→ Aim of the task
Report the count of lines below that include "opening", without any other text.

→ Material provided
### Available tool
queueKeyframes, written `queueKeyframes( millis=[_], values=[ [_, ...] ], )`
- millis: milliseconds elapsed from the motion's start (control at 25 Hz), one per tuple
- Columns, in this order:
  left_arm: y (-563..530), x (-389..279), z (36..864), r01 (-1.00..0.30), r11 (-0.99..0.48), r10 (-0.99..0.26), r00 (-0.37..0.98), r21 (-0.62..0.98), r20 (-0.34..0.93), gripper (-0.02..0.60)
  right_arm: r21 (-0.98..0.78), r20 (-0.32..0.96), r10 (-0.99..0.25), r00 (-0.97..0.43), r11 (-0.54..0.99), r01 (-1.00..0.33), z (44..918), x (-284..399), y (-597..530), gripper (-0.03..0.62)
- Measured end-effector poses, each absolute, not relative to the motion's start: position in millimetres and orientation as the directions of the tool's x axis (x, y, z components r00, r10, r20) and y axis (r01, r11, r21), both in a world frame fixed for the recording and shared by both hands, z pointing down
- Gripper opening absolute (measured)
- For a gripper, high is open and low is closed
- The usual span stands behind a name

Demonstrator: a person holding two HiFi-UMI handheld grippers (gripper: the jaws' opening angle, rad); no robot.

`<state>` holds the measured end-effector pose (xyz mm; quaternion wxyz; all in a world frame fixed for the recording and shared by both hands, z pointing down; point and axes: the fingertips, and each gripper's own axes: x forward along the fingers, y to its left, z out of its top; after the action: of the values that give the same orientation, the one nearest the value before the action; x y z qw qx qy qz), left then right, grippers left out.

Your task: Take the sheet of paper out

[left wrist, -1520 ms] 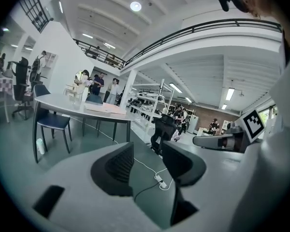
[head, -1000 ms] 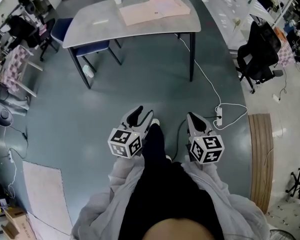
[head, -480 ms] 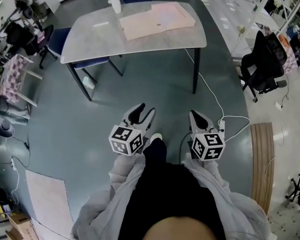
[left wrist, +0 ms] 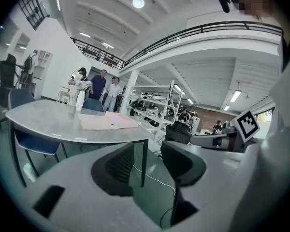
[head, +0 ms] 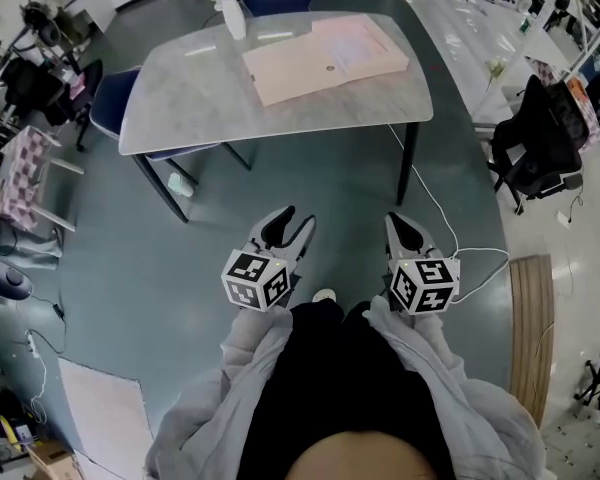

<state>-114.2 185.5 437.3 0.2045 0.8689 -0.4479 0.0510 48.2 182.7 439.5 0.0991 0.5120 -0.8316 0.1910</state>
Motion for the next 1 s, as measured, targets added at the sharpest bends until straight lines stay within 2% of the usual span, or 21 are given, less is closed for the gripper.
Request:
queueKeyframes(
  millis=[560,1000],
  values=[
    [115,-137,461,-0.801,-0.474,-0.747,0.586,0.366,0.315,0.172,-0.251,0.406,-0.795,-0.45,0.377,-0.892,455,37,101,0.009],
    [-15,-127,462,-0.814,-0.451,-0.762,0.565,0.365,0.318,0.172,-0.259,0.418,-0.769,-0.484,0.409,-0.875,463,44,-28,0.009]
  ],
)
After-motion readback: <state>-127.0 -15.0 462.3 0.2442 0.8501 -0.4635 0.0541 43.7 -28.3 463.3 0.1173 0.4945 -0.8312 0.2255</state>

→ Written response
2